§ Assignment:
Whatever the listing holds, output it without alteration.

§ Task inputs:
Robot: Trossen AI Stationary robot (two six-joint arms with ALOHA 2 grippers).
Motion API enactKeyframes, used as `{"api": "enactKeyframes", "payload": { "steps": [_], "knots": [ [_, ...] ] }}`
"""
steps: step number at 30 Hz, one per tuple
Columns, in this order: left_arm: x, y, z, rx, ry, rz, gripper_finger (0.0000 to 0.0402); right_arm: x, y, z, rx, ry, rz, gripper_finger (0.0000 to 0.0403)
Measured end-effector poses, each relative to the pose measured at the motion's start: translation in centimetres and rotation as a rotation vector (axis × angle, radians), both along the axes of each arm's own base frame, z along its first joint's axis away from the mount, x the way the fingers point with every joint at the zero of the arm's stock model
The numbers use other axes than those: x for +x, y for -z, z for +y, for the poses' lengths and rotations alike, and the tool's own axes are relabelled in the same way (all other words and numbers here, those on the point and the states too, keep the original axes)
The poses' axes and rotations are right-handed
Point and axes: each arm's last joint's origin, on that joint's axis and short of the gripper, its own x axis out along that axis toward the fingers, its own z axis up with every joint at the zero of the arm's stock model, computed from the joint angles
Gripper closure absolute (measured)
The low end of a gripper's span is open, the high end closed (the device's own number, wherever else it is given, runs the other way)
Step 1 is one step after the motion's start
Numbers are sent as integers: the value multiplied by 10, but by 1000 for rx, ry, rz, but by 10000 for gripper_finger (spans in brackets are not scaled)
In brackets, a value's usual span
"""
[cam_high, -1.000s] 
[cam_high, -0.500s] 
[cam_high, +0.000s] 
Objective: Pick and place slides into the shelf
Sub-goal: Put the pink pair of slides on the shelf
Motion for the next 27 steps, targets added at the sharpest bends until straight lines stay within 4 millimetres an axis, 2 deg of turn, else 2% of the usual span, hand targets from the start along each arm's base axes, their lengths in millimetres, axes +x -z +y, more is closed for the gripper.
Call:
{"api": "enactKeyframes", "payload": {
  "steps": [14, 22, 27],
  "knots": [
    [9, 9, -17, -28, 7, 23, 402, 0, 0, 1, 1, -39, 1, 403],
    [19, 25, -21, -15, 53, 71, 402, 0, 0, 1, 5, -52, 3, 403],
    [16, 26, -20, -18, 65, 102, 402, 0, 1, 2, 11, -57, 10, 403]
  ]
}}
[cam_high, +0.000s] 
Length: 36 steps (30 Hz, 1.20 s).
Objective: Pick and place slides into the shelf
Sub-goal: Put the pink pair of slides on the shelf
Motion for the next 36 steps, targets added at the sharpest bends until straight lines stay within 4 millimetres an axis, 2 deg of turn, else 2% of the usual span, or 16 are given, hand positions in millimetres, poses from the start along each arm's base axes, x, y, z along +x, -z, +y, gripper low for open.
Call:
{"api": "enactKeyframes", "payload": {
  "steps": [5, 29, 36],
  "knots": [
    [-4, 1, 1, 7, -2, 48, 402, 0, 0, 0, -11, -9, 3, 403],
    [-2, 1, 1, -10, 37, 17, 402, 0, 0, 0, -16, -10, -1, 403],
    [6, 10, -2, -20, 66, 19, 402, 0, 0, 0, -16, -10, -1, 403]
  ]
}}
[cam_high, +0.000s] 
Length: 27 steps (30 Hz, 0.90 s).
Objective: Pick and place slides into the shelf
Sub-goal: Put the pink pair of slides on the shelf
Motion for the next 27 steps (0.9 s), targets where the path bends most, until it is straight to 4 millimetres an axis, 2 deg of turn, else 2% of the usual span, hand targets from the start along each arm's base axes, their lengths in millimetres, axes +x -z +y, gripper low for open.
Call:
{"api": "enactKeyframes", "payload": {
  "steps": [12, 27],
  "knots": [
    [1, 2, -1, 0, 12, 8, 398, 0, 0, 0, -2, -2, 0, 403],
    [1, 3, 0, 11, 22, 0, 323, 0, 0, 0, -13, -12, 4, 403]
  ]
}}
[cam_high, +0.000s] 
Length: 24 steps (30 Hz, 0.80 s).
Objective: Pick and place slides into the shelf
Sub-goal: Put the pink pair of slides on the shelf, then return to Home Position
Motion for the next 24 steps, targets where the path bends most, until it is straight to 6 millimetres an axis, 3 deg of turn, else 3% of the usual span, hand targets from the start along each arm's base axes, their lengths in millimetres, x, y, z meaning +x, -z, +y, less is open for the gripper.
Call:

§ Result:
Robot: Trossen AI Stationary robot (two six-joint arms with ALOHA 2 grippers).
Motion API enactKeyframes, used as `{"api": "enactKeyframes", "payload": { "steps": [_], "knots": [ [_, ...] ] }}`
"""
steps: step number at 30 Hz, one per tuple
Columns, in this order: left_arm: x, y, z, rx, ry, rz, gripper_finger (0.0000 to 0.0402); right_arm: x, y, z, rx, ry, rz, gripper_finger (0.0000 to 0.0403)
Measured end-effector poses, each relative to the pose measured at the motion's start: translation in centimetres and rotation as a rotation vector (axis × angle, radians), both along the axes of each arm's own base frame, z along its first joint's axis away from the mount, x the way the fingers point with every joint at the zero of the arm's stock model
The numbers use other axes than those: x for +x, y for -z, z for +y, for the poses' lengths and rotations alike, and the tool's own axes are relabelled in the same way (all other words and numbers here, those on the point and the states too, keep the original axes)
The poses' axes and rotations are right-handed
Point and axes: each arm's last joint's origin, on that joint's axis and short of the gripper, its own x axis out along that axis toward the fingers, its own z axis up with every joint at the zero of the arm's stock model, computed from the joint angles
Gripper closure absolute (measured)
The low end of a gripper's span is open, the high end closed (the device's own number, wherever else it is given, runs the other way)
Step 1 is one step after the motion's start
Numbers are sent as integers: the value multiplied by 10, but by 1000 for rx, ry, rz, but by 10000 for gripper_finger (spans in brackets are not scaled)
In brackets, a value's usual span
"""
[cam_high, -1.000s] 
[cam_high, -0.500s] 
[cam_high, +0.000s] 
Objective: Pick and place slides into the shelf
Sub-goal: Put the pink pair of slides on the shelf
Motion for the next 27 steps, targets added at the sharpest bends until straight lines stay within 4 millimetres an axis, 2 deg of turn, else 2% of the usual span, hand targets from the start along each arm's base axes, their lengths in millimetres, axes +x -z +y, more is closed for the gripper.
Call:
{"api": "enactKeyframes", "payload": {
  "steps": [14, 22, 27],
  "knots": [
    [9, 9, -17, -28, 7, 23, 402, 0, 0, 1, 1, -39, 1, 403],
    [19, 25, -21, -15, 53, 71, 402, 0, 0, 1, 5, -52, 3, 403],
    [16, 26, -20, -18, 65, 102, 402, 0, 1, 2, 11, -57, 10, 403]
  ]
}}
[cam_high, +0.000s] 
Length: 36 steps (30 Hz, 1.20 s).
Objective: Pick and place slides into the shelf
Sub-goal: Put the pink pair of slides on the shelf
Motion for the next 36 steps, targets added at the sharpest bends until straight lines stay within 4 millimetres an axis, 2 deg of turn, else 2% of the usual span, or 16 are given, hand positions in millimetres, poses from the start along each arm's base axes, x, y, z along +x, -z, +y, gripper low for open.
Call:
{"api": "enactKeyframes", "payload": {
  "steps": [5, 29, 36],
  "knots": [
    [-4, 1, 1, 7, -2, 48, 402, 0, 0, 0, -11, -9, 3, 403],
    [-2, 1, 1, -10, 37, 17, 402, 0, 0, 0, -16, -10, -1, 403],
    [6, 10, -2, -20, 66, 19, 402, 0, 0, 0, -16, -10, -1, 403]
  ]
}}
[cam_high, +0.000s] 
Length: 27 steps (30 Hz, 0.90 s).
Objective: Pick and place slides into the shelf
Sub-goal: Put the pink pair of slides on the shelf
Motion for the next 27 steps (0.9 s), targets where the path bends most, until it is straight to 4 millimetres an axis, 2 deg of turn, else 2% of the usual span, hand targets from the start along each arm's base axes, their lengths in millimetres, axes +x -z +y, gripper low for open.
Call:
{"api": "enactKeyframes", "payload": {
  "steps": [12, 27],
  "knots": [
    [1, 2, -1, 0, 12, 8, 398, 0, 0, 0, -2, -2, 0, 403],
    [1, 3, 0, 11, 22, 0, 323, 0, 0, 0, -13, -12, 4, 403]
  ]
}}
[cam_high, +0.000s] 
Length: 24 steps (30 Hz, 0.80 s).
Objective: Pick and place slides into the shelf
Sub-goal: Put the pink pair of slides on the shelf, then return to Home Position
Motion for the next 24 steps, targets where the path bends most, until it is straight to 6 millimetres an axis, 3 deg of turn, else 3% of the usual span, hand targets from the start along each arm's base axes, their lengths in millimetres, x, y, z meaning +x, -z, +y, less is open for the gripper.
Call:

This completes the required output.